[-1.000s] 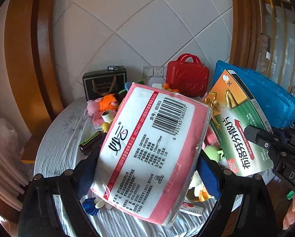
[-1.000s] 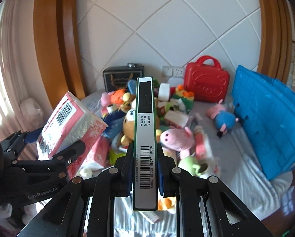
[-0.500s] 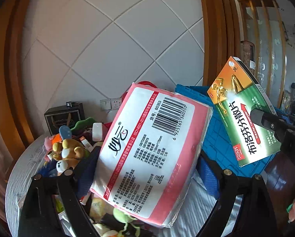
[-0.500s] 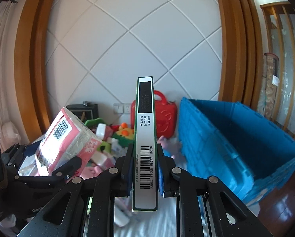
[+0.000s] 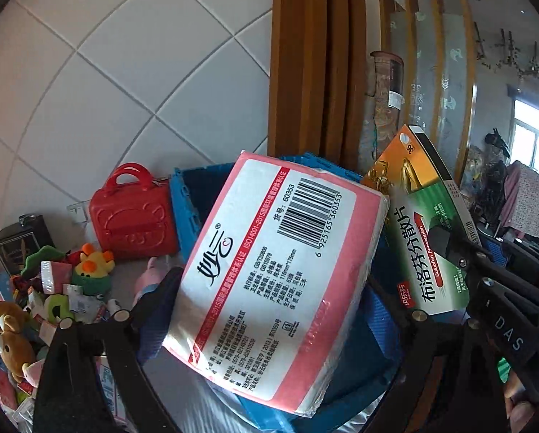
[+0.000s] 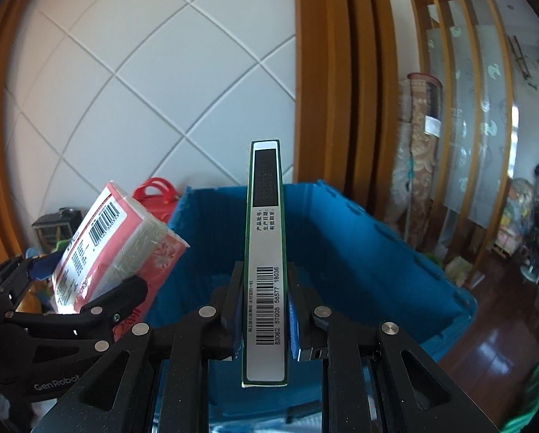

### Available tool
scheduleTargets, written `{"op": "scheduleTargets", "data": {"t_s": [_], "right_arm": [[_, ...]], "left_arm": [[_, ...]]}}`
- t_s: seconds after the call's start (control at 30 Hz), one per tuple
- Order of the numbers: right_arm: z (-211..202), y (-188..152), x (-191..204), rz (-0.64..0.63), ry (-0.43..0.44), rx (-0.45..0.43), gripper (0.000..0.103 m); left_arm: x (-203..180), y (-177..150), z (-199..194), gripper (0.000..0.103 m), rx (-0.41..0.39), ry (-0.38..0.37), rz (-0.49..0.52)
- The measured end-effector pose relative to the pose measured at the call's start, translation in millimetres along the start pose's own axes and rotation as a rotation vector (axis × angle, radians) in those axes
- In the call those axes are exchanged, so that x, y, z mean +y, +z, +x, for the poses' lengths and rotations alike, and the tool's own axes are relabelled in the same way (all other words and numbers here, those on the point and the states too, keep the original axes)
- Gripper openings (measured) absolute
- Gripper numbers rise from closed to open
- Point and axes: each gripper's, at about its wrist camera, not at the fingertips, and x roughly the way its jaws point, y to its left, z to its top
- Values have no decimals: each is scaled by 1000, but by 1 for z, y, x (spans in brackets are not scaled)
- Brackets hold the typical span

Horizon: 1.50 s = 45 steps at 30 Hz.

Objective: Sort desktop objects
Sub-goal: 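Carry the tissue pack and narrow box with both tools over the blue crate, then open both tools to drop the tissue pack and narrow box into the crate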

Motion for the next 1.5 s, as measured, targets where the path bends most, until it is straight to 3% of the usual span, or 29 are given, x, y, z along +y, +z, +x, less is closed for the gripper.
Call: {"op": "scheduleTargets", "data": {"t_s": [0.13,0.2,0.4,0.57,0.93,1.17,1.27,1.43,1.5], "right_arm": [[10,-3,-43,-7,-52,17,19],[21,-4,-67,10,-30,35,19],[63,-11,-118,-45,33,100,19],[97,-22,-148,-63,101,173,19],[110,-33,-151,-144,146,207,19],[130,-43,-151,-157,139,289,20],[131,-43,-154,-154,129,285,21],[124,-41,-159,-149,130,269,31],[119,-39,-160,-150,130,256,47]], "left_arm": [[-37,2,29,95,34,-1,6],[-56,2,40,95,56,-4,13],[-95,6,73,96,70,97,-39],[-106,0,87,96,110,178,-78],[-109,-17,79,96,117,268,-113],[-107,-21,78,96,120,278,-136],[-107,-23,78,96,120,283,-135],[-107,-22,77,96,115,287,-140],[-108,-23,77,96,113,287,-141]]}}
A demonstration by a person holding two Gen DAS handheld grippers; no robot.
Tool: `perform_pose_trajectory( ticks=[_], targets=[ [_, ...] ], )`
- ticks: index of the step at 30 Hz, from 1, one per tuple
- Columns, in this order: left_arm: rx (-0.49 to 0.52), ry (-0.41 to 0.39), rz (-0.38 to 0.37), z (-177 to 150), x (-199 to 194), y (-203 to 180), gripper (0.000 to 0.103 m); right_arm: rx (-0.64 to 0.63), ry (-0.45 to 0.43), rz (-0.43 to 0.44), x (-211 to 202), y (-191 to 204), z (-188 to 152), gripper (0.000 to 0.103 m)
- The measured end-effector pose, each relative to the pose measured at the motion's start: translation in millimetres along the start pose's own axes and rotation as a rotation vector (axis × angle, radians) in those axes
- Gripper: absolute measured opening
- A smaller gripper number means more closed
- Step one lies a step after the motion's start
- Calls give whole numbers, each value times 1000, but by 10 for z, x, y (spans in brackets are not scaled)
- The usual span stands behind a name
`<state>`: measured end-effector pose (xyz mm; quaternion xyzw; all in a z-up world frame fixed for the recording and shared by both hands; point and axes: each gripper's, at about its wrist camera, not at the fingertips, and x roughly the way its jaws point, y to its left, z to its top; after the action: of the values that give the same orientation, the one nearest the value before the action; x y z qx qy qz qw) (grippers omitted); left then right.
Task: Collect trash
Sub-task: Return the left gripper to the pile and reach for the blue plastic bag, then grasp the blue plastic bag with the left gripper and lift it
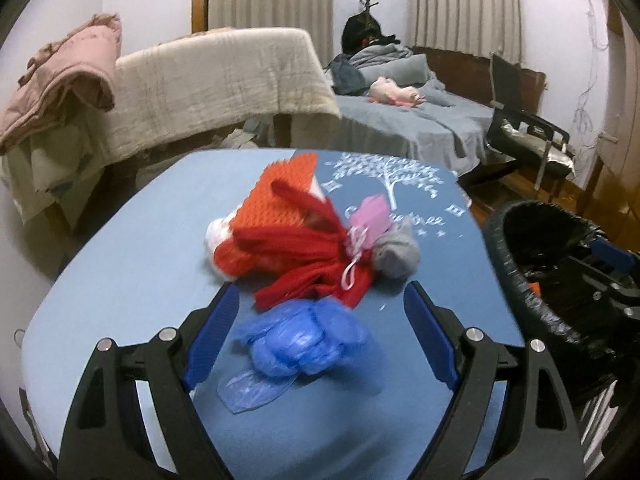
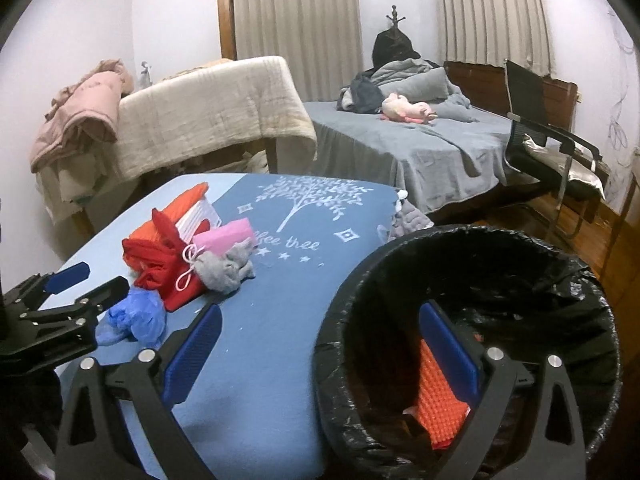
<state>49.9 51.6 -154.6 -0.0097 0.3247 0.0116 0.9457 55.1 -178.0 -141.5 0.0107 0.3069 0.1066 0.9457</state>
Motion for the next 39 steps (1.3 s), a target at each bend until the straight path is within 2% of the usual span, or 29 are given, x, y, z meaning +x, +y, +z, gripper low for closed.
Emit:
perform_pose_trajectory(
  ticks=[9,18,20,25,28,33,39],
  targets=[
    [-43,72,18,-104,247,141,82,-11,22,0,50,11,-24,97],
    [-59,139,-1,-128,434,157,82,-29,34,4,94,44,-18,97],
    [-60,150,-9,-138,455,154,77,-31,34,5,98,54,-11,97],
    [-78,151,-26,-145,444,187,57,-34,35,12,109,91,-7,97],
    [-79,145,-40,-147,420,197,50,-41,34,17,113,122,8,97],
    [-69,134,-71,-129,363,171,44,-46,28,32,124,186,39,97],
    [-59,99,-83,-62,169,179,42,-52,14,46,126,255,97,97]
  ],
)
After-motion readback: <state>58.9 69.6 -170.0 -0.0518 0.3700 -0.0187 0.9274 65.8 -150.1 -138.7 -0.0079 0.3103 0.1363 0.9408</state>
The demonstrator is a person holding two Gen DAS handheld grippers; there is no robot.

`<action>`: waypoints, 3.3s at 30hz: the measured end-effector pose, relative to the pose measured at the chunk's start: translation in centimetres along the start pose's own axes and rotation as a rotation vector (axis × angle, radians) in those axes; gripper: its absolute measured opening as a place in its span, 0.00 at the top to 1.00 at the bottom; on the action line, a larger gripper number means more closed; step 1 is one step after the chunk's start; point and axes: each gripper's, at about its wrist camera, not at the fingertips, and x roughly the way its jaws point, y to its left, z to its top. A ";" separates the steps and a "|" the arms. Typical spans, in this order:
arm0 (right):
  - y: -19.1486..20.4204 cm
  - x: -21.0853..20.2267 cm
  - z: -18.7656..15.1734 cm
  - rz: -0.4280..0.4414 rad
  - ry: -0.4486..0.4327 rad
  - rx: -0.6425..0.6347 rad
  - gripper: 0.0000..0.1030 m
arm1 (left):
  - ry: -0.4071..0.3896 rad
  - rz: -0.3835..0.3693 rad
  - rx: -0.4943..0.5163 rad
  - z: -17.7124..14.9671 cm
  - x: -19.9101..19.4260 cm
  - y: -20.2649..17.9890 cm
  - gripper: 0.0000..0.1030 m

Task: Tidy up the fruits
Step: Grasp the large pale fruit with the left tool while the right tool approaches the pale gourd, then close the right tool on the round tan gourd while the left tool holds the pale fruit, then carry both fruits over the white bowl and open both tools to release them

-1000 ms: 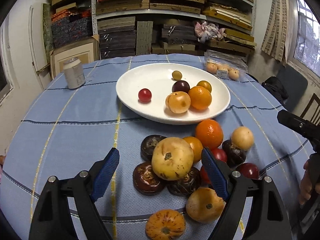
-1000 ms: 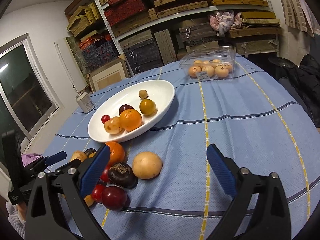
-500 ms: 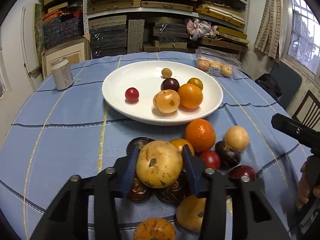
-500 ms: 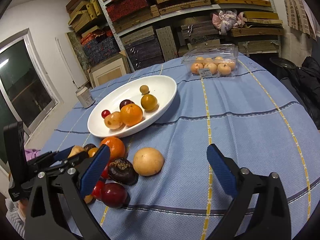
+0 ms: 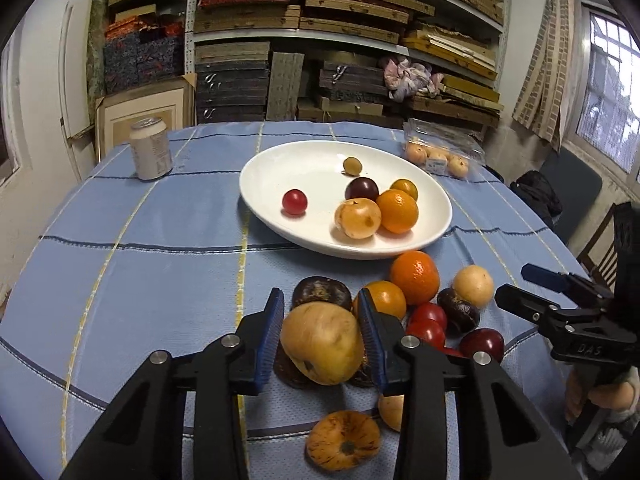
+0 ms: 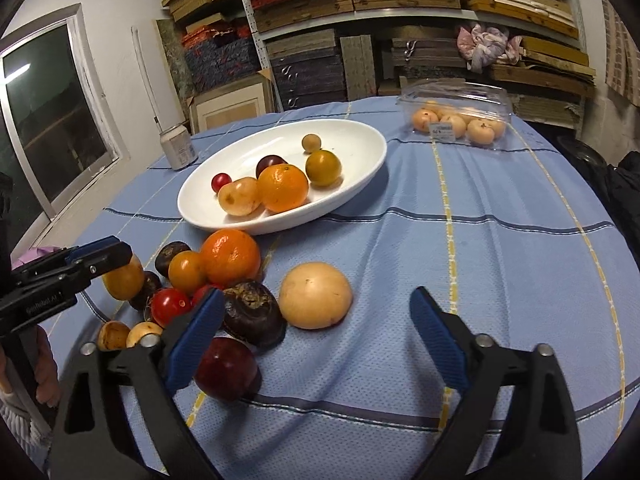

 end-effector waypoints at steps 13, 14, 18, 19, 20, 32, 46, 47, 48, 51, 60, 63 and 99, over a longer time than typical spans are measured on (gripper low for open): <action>-0.5 2.4 0.5 0.069 0.083 0.060 0.29 | 0.069 -0.007 -0.012 -1.8 0.1 0.6 0.56; -0.5 2.5 0.6 0.074 0.085 0.064 0.31 | 0.075 0.004 -0.013 -2.1 0.0 0.7 0.55; -0.5 3.3 0.8 0.075 0.112 0.064 0.38 | 0.119 0.015 -0.036 -2.9 0.5 1.4 0.56; -0.6 3.3 0.8 0.077 0.112 0.068 0.39 | 0.138 0.003 -0.051 -3.1 0.7 1.7 0.56; -0.7 3.4 0.8 0.076 0.116 0.071 0.40 | 0.145 0.003 -0.057 -3.3 0.7 1.8 0.58; -1.0 3.8 0.7 0.103 0.133 0.096 0.44 | 0.135 0.006 -0.038 -5.1 -0.9 1.7 0.55; -1.6 4.1 0.8 0.098 0.145 0.102 0.53 | 0.142 0.010 -0.048 -5.8 -1.6 1.9 0.50; -1.5 4.1 0.8 0.096 0.145 0.099 0.54 | 0.150 0.012 -0.043 -6.0 -1.6 1.8 0.50; -1.4 4.1 0.8 0.089 0.145 0.090 0.55 | 0.155 0.013 -0.037 -6.2 -1.7 1.7 0.53; -1.0 3.7 0.7 0.072 0.139 0.058 0.56 | 0.154 0.017 -0.032 -6.5 -2.1 1.7 0.54; -1.2 2.5 0.8 0.052 0.091 0.046 0.56 | 0.114 0.012 -0.052 -6.3 -2.7 2.2 0.54; -1.7 3.1 0.6 0.070 0.119 0.080 0.56 | 0.125 0.008 -0.063 -6.0 -2.3 2.5 0.55; -2.8 13.4 14.9 0.074 0.024 0.127 0.51 | 0.061 0.042 -0.078 12.0 13.8 5.0 0.49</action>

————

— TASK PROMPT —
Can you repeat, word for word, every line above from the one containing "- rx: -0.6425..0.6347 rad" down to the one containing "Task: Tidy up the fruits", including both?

— RESULT OF THIS EXERCISE —
  - rx: -0.6425..0.6347 rad
  - gripper: 0.0000..0.1030 m
arm1 (left):
  - ry: -0.4071..0.3896 rad
  - rz: -0.3835..0.3693 rad
  - rx: -0.4943..0.5163 rad
  - z: -17.7124..14.9671 cm
  - x: -19.9101..19.4260 cm
  - y: -20.2649..17.9890 cm
  - gripper: 0.0000..0.1030 m

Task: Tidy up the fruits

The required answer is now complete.